Yo los tomo y los encierro y los atormento con el estudio, sabiendo bien que lo que es fácil es estéril por esta misma razón. Y mido la importancia del trabajo en la torsión y en el sudor. Y por esto he reunido a los maestros de mis escuelas y les he dicho: «No os equivoquéis. Os he confiado los hijos de los hombres no para pesar más adelante la suma de sus conocimientos, sino para regocijarme de la calidad de su ascensión. Y no me interesa aquél de vuestros discípulos que haya conocido, llevado en litera, mil cimas de montañas y así observado mil paisajes, porque en primer lugar no conocerá uno solo verdaderamente, y luego, porque mil paisajes no constituyen más que una partícula de polvo en la inmensidad del mundo. Me interesará sólo el que haya ejercitado sus músculos en la ascensión de una montaña, aunque sea la única, y así estar capacitado para comprender todos los paisajes por venir y, mejor que el otro, vuestro falso sabio, los mil paisajes que le han enseñado.

”Y si quiero que nazca el amor, fundaré el amor en él por el ejercicio de la plegaria».

Su error proviene de que han visto que aquél que ha ejercitado el amor descubre el rostro que lo exalta. Y creen en la virtud del rostro. Y de que comprueban que el que ha dominado al poema es exaltado por el poema, y creen en la virtud del poema.

Pero yo les repito aún: cuando digo montaña, significo montaña para ti, que te has desgarrado en sus zarzas, saltando sus precipicios, sudando contra sus piedras, cogido sus flores y respirado finalmente a pleno aire en su cumbre. Yo señalo pero no impongo nada. Y cuando digo «montaña» a un boticario gordo, no agrego nada a su corazón.

Y no es porque muera la eficacia del poema por lo que ya no hay poemas. Porque muera la eficacia del rostro que ya no hay amor.
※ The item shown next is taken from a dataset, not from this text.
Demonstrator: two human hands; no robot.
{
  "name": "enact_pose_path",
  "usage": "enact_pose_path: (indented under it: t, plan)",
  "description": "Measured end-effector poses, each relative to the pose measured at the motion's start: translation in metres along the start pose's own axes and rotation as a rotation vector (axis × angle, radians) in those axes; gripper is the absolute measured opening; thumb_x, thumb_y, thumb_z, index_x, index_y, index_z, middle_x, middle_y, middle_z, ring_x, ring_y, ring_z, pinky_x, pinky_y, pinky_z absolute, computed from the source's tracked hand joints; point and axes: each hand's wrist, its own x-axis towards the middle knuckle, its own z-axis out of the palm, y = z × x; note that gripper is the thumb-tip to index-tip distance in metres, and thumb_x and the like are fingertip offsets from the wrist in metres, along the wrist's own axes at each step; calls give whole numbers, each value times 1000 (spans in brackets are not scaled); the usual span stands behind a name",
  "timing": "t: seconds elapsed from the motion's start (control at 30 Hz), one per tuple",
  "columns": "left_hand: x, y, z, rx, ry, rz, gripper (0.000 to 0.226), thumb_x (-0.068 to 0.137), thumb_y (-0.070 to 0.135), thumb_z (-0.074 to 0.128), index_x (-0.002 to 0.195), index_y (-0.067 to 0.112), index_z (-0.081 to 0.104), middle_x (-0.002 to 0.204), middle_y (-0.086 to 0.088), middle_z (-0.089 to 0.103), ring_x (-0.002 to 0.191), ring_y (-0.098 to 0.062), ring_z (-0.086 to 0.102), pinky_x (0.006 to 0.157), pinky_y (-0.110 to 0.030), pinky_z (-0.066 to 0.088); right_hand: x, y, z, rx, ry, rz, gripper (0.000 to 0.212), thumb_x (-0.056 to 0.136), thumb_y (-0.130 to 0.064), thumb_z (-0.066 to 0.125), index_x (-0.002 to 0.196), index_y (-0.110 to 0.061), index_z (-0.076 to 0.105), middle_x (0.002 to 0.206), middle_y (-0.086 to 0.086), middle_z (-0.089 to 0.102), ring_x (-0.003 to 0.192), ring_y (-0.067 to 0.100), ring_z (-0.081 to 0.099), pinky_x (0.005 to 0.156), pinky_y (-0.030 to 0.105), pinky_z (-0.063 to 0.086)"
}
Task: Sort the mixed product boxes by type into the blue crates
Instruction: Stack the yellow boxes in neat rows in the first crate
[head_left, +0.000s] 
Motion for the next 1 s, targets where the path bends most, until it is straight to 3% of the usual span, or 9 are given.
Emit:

Y la eficacia de Dios que ya no hay en el corazón del hombre tierras arables, prisioneras de su noche, de las que el arado hará alzarse cedros y flores.

Porque he escuchado con verdadera atención las relaciones entre los hombres y he descubierto claramente los peligros de la inteligencia: la que cree que el lenguaje aprisiona. Y las respuestas en las disputas. Pues no es por vía del lenguaje que transmitiré lo que está en mí. Lo que está en mí no se puede decir con una palabra. No puedo significarlo sino en la medida que lo entiendes por otros caminos distintos a la palabra. Por el milagro del amor o porque, nacido del mismo dios, tú te me asemejas. De otra manera tiro por los cabellos al mundo sumergido en mí. Y, al azar de mi torpeza, muestro éste o aquel único aspecto, como de esa montaña que expreso bien, al querer identificarla, diciendo que es alta. Mientras que ella es muy otra cosa; y como si hablara yo de la majestad de la noche cuando se tiene frío en las estrellas.